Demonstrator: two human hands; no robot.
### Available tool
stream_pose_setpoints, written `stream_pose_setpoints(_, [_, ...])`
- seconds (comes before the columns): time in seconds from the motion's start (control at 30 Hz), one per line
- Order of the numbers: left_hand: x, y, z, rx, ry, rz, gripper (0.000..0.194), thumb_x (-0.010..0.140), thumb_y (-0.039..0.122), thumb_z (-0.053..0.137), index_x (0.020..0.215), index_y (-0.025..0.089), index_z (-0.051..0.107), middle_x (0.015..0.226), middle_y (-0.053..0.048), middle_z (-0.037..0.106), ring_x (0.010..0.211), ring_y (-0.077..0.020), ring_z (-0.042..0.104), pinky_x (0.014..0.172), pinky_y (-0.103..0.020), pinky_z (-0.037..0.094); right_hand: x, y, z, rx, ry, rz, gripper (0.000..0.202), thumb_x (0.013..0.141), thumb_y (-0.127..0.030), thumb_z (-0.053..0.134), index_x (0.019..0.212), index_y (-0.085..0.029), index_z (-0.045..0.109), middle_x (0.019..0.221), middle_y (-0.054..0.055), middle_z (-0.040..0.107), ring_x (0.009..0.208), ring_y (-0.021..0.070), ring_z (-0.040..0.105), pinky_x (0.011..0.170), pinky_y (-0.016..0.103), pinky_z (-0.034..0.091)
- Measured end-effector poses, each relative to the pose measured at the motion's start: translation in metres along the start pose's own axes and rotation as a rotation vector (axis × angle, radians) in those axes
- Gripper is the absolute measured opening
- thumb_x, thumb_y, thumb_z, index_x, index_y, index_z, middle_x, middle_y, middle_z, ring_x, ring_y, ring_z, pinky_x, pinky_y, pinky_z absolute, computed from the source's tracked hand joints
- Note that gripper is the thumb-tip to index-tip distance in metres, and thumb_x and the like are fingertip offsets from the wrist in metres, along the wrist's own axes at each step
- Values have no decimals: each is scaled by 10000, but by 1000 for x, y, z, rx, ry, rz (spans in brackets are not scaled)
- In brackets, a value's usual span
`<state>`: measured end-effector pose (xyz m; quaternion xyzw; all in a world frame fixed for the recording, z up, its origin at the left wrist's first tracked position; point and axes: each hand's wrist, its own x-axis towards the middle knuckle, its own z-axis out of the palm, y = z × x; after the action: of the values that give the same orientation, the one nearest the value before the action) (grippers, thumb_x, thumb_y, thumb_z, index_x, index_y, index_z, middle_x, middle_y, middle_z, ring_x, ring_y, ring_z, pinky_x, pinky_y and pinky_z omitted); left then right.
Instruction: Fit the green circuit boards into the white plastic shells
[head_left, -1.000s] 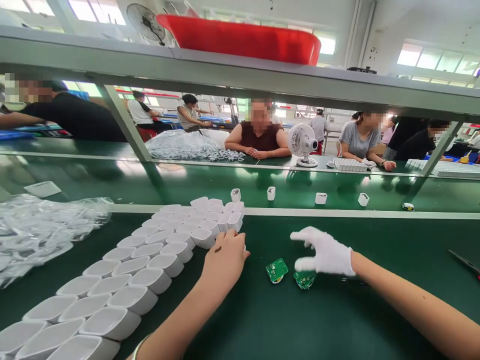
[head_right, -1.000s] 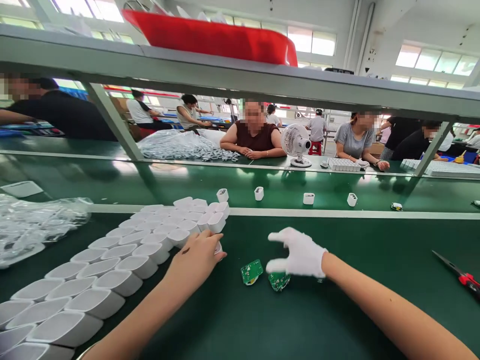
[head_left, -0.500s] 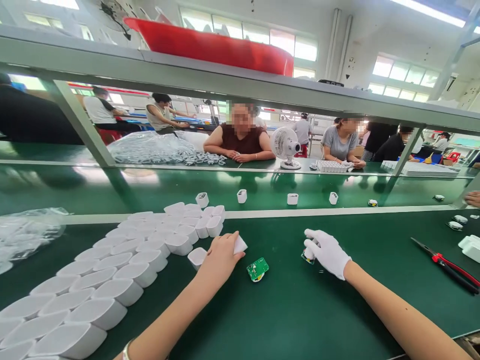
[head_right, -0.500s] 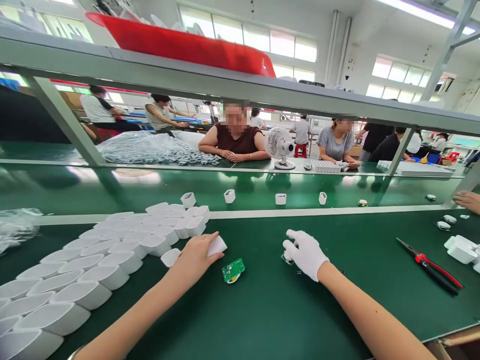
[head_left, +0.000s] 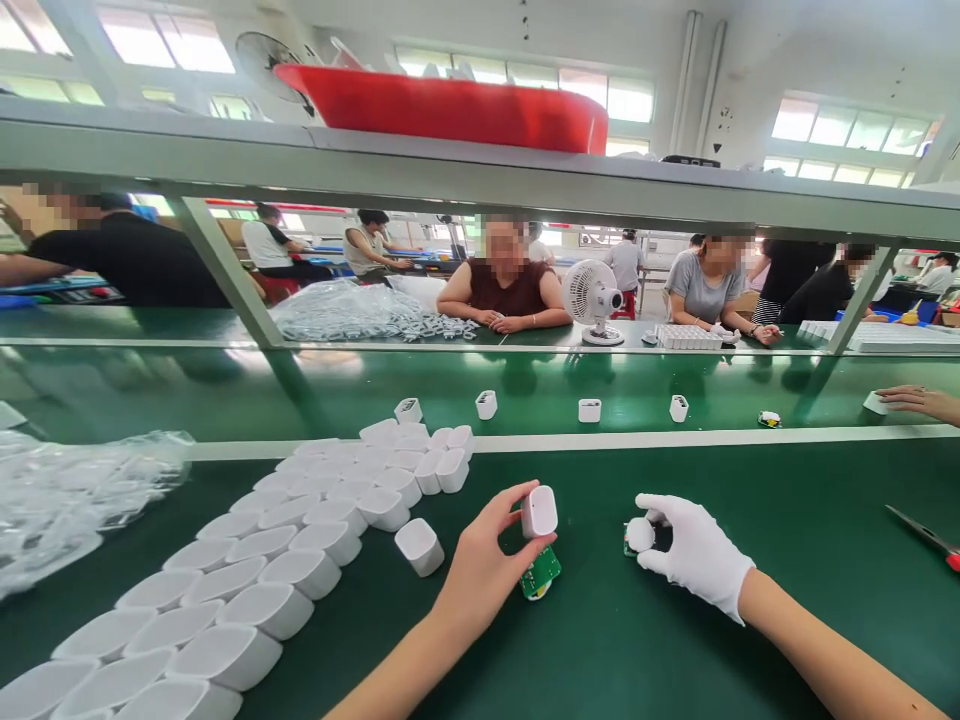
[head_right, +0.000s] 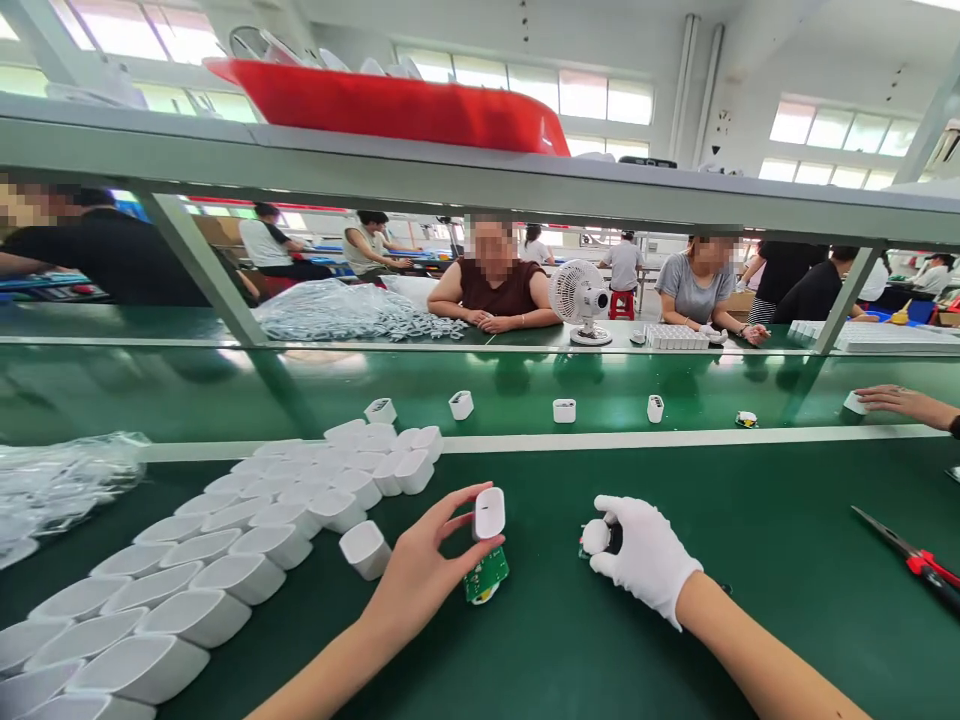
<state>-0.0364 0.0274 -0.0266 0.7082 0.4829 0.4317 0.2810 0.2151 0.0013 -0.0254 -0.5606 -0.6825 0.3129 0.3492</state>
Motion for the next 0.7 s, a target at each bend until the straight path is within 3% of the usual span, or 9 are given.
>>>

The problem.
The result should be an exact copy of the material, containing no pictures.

Your response.
Demonstrator: two human hands; no robot.
### Available tool
stream_pose_setpoints, written `stream_pose_setpoints(_, [_, ...])`
- seconds (comes before the columns): time in seconds from the motion's start (control at 30 Hz), one per line
- Order of the numbers: left_hand: x, y, z, rx, ry, rz, gripper (0.000..0.194), thumb_x (-0.010..0.140), thumb_y (-0.039..0.122), thumb_z (-0.053..0.137), index_x (0.020..0.215), index_y (-0.025..0.089), index_z (-0.051..0.107), middle_x (0.015..0.226), middle_y (-0.053..0.048), middle_z (-0.037..0.106), ring_x (0.010..0.211), ring_y (-0.077..0.020), ring_z (-0.042..0.104), pinky_x (0.014..0.172), pinky_y (-0.103..0.020), pinky_z (-0.037..0.094); right_hand: x, y, z, rx, ry, rz, gripper (0.000..0.202), thumb_x (0.013..0.141), thumb_y (-0.127..0.030), thumb_z (-0.053..0.134), index_x (0.019..0.212), index_y (-0.085..0.029), index_z (-0.045..0.109), middle_x (0.019..0.221), middle_y (-0.054..0.055), middle_z (-0.040..0.107), ring_x (0.009..0.208), ring_y (-0.021..0.070), ring_z (-0.040..0.105), pinky_x (0.011..0.170), pinky_y (-0.016..0.103), pinky_z (-0.034..0.091)
- Measured end-effector poses, each relative to the pose measured at the motion's start: translation in metres along the start pose's own axes and rotation as a rotation vector (axis × angle, radians) in those axes
- Gripper is the absolute measured opening
- thumb_x, thumb_y, thumb_z, index_x, index_y, index_z, middle_x, middle_y, middle_z, ring_x, ring_y, ring_z, pinky_x, pinky_y, pinky_z absolute, computed from the source's tracked hand joints
- Note that gripper is the thumb-tip to index-tip distance in metres, and thumb_x and the like are fingertip offsets from the wrist in metres, along the wrist's own axes at each step
- Values have no decimals: each is scaled by 10000, but by 1000 for x, y, z, rx, ry, rz (spans in brackets are not scaled)
- In brackets, a value's usual span
`<state>`: measured end-effector pose (xyz m; quaternion xyzw; all in a world frame fixed for the recording, z up, its origin at the left wrist's first tracked position; point and axes: each hand's wrist, its own x-axis towards the middle knuckle, its own z-axis out of the palm, y = z × x; after the action: of the values that give the same orientation, the one nearest the value before the action) (grippers, thumb_x, thumb_y, thumb_z, index_x, index_y, index_z, middle_x, middle_y, middle_z, ring_x, ring_y, ring_z, pinky_x, pinky_y and pinky_z omitted); left then right.
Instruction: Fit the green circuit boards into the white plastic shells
[head_left, -1.000s] 
[head_right, -1.000s] 
[head_left, -0.500s] 
[head_right, -0.500s] 
[head_left, +0.000s] 
[head_right, +0.000s] 
<state>-0.0364 0.0274 -0.0266 0.7082 0.4829 0.4317 0.2810 0.2151 0.0013 -0.0254 -0.5606 -0.6825 0.3129 0.3492</state>
Motion for the next 0.7 s, a target at each bend until the straight path is within 3% of the usual span, or 9 are given.
>>>

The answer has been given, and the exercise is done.